By the end of the 100 days, the app was up and running for internal BlackRock users. The initial capacity of 30 users was hit within hours, and quickly increased to 150. “People were immediately all over it,” says Francis. In the next phase of this project, they are planning to scale up the cluster to have more capacity.
Even more importantly, they now have in-production experience with Kubernetes that they can continue to build on—and a complete framework for rolling out new applications. “We’re going to use this infrastructure for lots of other application workloads as time goes on. It’s not just data science; it’s this style of application that needs the dynamism,” says Francis. “Is it the right place to move our core production processes onto? It might be. We’re not at a point where we can say yes or no, but we felt that having real production experience with something like Kubernetes at some form and scale would allow us to understand that. I think we’re 6-12 months away from making a [large scale] decision. We need to gain experience of running the system in production, we need to understand failure modes and how best to manage operational issues.”

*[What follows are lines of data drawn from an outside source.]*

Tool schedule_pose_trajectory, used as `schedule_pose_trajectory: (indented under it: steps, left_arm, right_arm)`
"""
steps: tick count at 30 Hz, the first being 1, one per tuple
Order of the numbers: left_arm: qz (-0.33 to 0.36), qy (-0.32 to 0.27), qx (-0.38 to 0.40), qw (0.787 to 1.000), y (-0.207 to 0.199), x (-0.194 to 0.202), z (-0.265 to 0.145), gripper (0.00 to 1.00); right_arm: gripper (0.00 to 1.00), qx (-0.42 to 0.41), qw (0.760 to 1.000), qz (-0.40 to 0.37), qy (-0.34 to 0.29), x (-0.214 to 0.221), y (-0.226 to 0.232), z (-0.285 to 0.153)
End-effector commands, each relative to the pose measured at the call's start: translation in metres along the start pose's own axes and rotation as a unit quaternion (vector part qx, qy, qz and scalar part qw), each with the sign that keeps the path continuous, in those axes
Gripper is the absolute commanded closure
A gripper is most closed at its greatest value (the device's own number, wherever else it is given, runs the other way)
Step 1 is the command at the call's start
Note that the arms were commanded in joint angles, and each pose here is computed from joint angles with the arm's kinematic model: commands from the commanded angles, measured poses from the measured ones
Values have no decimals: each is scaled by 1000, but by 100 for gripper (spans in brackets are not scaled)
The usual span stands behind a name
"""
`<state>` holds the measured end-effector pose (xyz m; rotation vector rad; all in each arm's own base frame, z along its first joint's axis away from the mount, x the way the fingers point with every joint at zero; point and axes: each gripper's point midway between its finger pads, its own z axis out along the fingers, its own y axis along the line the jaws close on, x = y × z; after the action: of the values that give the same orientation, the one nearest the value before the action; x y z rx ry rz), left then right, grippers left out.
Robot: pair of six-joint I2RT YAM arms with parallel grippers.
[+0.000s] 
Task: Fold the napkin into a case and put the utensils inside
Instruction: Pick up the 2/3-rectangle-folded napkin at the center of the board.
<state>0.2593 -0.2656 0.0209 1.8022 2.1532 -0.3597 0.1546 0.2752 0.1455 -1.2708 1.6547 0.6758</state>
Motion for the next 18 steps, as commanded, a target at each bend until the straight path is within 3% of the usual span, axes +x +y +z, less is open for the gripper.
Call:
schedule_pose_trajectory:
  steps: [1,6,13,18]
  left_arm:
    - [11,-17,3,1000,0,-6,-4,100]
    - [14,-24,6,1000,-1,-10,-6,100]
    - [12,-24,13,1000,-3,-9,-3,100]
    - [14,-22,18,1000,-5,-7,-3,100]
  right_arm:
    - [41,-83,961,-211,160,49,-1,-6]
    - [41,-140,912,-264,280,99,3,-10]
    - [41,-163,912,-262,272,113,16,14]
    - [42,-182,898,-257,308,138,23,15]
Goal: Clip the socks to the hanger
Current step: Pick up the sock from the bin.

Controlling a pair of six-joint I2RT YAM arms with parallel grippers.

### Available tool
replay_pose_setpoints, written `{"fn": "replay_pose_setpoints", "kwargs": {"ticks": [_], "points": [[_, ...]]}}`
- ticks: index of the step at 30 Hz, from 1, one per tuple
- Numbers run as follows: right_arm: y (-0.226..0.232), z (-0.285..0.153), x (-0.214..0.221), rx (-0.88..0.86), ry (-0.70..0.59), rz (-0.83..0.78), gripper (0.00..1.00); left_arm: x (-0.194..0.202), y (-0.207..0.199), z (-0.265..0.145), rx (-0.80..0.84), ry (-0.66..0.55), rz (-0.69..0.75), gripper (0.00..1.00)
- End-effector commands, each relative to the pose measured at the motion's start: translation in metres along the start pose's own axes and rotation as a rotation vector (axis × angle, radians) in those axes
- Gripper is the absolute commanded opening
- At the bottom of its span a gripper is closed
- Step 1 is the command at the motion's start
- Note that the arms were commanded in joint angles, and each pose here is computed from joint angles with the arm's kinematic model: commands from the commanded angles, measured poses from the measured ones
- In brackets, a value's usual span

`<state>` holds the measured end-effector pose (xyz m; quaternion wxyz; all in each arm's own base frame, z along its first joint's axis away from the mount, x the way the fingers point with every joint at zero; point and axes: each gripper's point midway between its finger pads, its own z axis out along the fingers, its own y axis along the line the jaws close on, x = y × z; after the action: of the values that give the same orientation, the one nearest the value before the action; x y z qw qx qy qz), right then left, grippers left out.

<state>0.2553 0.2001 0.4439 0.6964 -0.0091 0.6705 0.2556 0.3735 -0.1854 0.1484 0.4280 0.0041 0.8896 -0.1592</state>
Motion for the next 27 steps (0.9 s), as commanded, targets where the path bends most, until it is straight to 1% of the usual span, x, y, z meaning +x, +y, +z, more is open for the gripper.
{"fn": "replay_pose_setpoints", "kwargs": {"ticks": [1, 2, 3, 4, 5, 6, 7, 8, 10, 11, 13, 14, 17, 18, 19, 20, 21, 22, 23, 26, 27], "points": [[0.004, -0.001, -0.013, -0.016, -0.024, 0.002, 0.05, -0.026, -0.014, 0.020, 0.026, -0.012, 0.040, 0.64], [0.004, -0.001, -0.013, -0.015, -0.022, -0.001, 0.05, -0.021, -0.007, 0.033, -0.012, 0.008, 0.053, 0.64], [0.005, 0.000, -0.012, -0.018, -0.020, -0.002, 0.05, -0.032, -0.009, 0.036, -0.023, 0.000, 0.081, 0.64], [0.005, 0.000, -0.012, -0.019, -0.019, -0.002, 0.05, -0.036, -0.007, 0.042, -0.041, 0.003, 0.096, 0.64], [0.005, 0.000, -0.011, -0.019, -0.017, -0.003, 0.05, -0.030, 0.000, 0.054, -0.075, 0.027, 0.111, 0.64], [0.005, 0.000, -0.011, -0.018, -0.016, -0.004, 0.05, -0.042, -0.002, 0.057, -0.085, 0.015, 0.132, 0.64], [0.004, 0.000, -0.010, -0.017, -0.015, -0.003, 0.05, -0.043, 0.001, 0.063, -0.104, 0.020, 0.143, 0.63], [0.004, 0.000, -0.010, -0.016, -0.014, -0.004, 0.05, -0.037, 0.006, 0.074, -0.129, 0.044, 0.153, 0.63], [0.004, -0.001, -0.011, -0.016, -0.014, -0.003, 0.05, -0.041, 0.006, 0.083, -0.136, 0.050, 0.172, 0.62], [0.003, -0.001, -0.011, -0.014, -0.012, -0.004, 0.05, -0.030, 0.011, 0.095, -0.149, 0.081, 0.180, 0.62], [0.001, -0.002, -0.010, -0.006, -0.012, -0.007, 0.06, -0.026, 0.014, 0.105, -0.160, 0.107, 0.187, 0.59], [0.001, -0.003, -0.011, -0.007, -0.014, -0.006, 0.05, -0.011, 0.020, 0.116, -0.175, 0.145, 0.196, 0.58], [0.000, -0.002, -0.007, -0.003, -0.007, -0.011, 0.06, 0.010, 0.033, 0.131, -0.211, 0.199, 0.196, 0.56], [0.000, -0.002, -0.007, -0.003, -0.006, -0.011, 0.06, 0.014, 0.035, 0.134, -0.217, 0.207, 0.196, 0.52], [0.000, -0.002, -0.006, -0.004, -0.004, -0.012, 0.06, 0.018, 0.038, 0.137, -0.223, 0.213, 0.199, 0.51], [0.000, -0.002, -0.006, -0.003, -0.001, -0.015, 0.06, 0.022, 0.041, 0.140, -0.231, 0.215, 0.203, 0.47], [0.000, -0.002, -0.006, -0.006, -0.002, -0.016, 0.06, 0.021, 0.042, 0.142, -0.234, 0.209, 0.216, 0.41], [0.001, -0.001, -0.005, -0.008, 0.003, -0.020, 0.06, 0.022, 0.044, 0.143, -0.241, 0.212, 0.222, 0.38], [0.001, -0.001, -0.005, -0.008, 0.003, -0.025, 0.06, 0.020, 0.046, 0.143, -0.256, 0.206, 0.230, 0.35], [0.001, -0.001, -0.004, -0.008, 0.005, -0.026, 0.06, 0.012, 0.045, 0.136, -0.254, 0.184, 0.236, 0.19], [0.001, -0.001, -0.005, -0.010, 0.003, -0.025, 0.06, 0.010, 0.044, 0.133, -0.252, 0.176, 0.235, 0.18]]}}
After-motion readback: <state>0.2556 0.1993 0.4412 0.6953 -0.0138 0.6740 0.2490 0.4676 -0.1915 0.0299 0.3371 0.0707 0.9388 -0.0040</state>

For other big companies considering a project like this, Francis says commitment and dedication are key: “We got the signoff from [senior management] from day one, with the commitment that we were able to get the right people. If I had to isolate what makes something complex like this succeed, I would say senior hands-on people who can actually drive it make a huge difference.” With that in place, he adds, “My message to other enterprises like us is you can actually integrate Kubernetes into an existing, well-orchestrated machinery. You don’t have to throw out everything you do. And using Kubernetes made a complex problem significantly easier.”